Given data:
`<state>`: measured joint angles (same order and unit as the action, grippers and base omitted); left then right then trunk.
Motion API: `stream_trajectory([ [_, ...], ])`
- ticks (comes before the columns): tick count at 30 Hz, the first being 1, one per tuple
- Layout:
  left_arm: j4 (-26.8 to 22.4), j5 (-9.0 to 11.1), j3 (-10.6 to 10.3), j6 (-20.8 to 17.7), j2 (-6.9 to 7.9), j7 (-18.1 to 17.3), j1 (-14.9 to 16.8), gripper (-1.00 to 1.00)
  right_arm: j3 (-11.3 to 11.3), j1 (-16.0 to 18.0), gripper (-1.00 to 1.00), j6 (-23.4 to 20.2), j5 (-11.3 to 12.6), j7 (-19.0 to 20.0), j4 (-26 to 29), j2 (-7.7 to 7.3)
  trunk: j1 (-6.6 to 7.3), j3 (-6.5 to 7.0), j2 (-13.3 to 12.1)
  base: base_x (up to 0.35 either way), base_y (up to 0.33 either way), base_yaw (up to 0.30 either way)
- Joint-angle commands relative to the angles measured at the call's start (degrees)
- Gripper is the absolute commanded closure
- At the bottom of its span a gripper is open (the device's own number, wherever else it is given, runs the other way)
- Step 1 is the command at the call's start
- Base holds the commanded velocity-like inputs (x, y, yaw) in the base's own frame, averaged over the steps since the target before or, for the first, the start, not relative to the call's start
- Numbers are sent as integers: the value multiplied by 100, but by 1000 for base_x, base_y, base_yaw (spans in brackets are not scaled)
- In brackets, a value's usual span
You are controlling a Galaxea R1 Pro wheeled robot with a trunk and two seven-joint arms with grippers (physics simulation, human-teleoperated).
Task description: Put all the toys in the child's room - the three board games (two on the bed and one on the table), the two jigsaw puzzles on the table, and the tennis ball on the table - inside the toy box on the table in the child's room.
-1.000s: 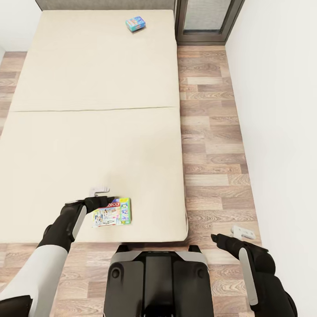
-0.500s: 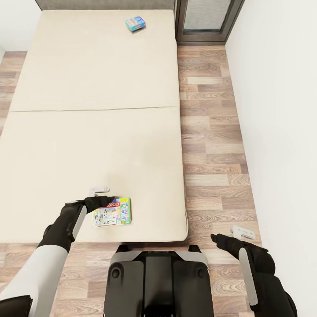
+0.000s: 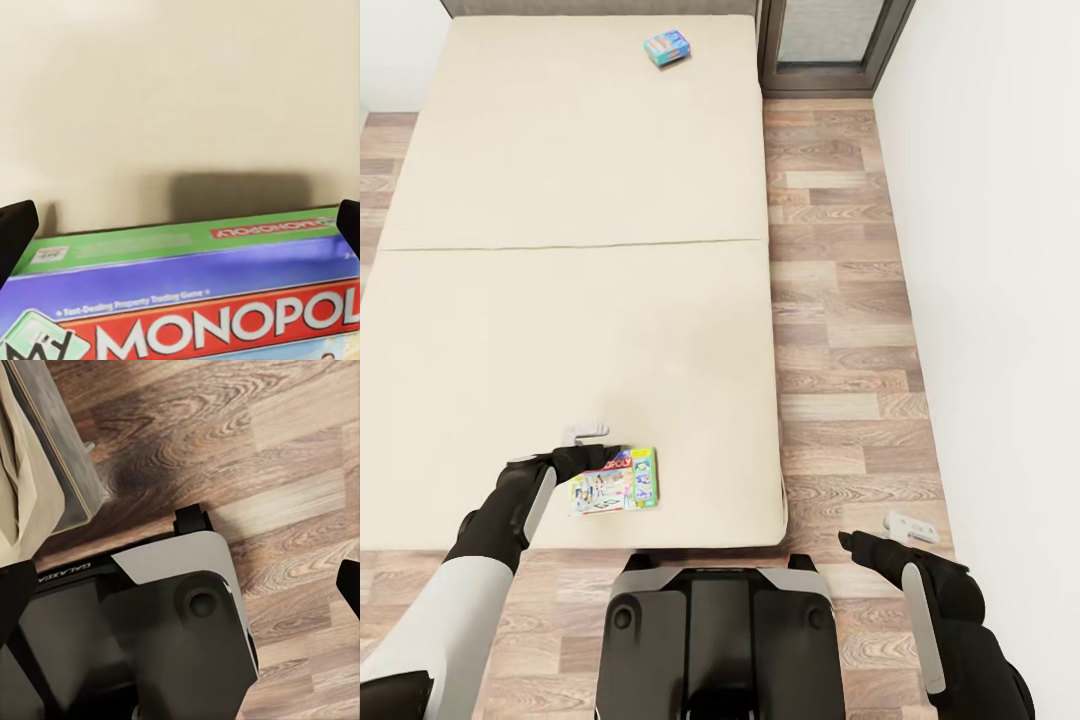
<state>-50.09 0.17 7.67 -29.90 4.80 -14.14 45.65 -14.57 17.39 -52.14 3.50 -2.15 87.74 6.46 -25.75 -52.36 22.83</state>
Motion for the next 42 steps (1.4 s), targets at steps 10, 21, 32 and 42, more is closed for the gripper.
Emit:
stream_trajectory([
  [10,-10,-1,7,-35,-5,-7,-1,-100,-2,6,-100,-24,29,-23,7,10,-3,-13,9,0,0,0],
  [21,-10,1,6,-36,-6,9,2,-100,-2,6,-100,-24,22,-24,7,13,-3,-13,9,0,0,0],
  [32,-10,1,6,-41,-6,8,-1,-100,-10,8,-100,-24,20,-23,7,13,-3,-13,9,-39,0,0],
  [42,-10,1,6,-41,-6,9,-1,-100,-5,8,-100,-24,14,-23,7,13,-3,-13,9,-44,0,0],
])
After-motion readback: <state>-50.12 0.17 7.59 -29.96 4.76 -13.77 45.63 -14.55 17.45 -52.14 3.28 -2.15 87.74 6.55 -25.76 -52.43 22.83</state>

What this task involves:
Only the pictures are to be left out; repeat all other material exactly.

Answer space:
`<state>`: measured joint angles (same order and unit as the action, grippers and base omitted); left then right then trunk.
Motion API: `stream_trajectory([ [_, ...], ])`
- ticks (comes before the columns): tick count at 30 Hz, the first being 1, one per tuple
- Layout:
  left_arm: j4 (-26.8 to 22.4), j5 (-9.0 to 11.1), j3 (-10.6 to 10.3), j6 (-20.8 to 17.7), j2 (-6.9 to 7.9), j7 (-18.1 to 17.3), j1 (-14.9 to 16.8), gripper (-1.00 to 1.00)
  right_arm: j3 (-11.3 to 11.3), j1 (-16.0 to 18.0), gripper (-1.00 to 1.00), j6 (-23.4 to 20.2), j5 (-11.3 to 12.6), j7 (-19.0 to 20.0), j4 (-26 to 29), j2 (-7.7 to 7.3)
  trunk: j1 (-6.6 to 7.3), j3 (-6.5 to 7.0), j2 (-13.3 to 12.1)
  base: base_x (up to 0.35 either way), base_y (up to 0.33 either way), base_yaw (up to 0.30 either way)
- Joint-angle commands relative to the angles measured at the call's start (degrees)
- Gripper is the absolute commanded closure
- At the bottom of its span a gripper is open (the device's own number, wherever else it is given, runs the other way)
- Step 1 is the command at the call's start
- Base holds the commanded velocity-like inputs (x, y, yaw) in the base's own frame, averaged over the steps since the target before or, for the first, the start, not relative to the call's start
- Numbers are sent as integers: the value multiplied by 100, but by 1000 for base_x, base_y, base_yaw (spans in brackets are not scaled)
- In brackets, a value's usual span
You are controlling a Galaxea R1 Pro wheeled robot with a trunk and two seven-joint arms with grippers (physics simulation, human-teleoperated).
Task description: Put all the toys in the child's room - the three board games (two on the bed and one on the table), the two jigsaw puzzles on the table, and the tennis ball on the table - inside the toy box on the table in the child's room.
-1.000s: 
-0.500s: 
+0.000s: 
<state>-50.09 0.17 7.67 -29.90 4.80 -14.14 45.65 -14.57 17.39 -52.14 3.50 -2.15 87.74 6.46 -25.75 -52.36 22.83</state>
Motion for the next 42 steps (1.4 s), targets at steps 10, 21, 32 and 42, more is closed for the gripper.
Emit:
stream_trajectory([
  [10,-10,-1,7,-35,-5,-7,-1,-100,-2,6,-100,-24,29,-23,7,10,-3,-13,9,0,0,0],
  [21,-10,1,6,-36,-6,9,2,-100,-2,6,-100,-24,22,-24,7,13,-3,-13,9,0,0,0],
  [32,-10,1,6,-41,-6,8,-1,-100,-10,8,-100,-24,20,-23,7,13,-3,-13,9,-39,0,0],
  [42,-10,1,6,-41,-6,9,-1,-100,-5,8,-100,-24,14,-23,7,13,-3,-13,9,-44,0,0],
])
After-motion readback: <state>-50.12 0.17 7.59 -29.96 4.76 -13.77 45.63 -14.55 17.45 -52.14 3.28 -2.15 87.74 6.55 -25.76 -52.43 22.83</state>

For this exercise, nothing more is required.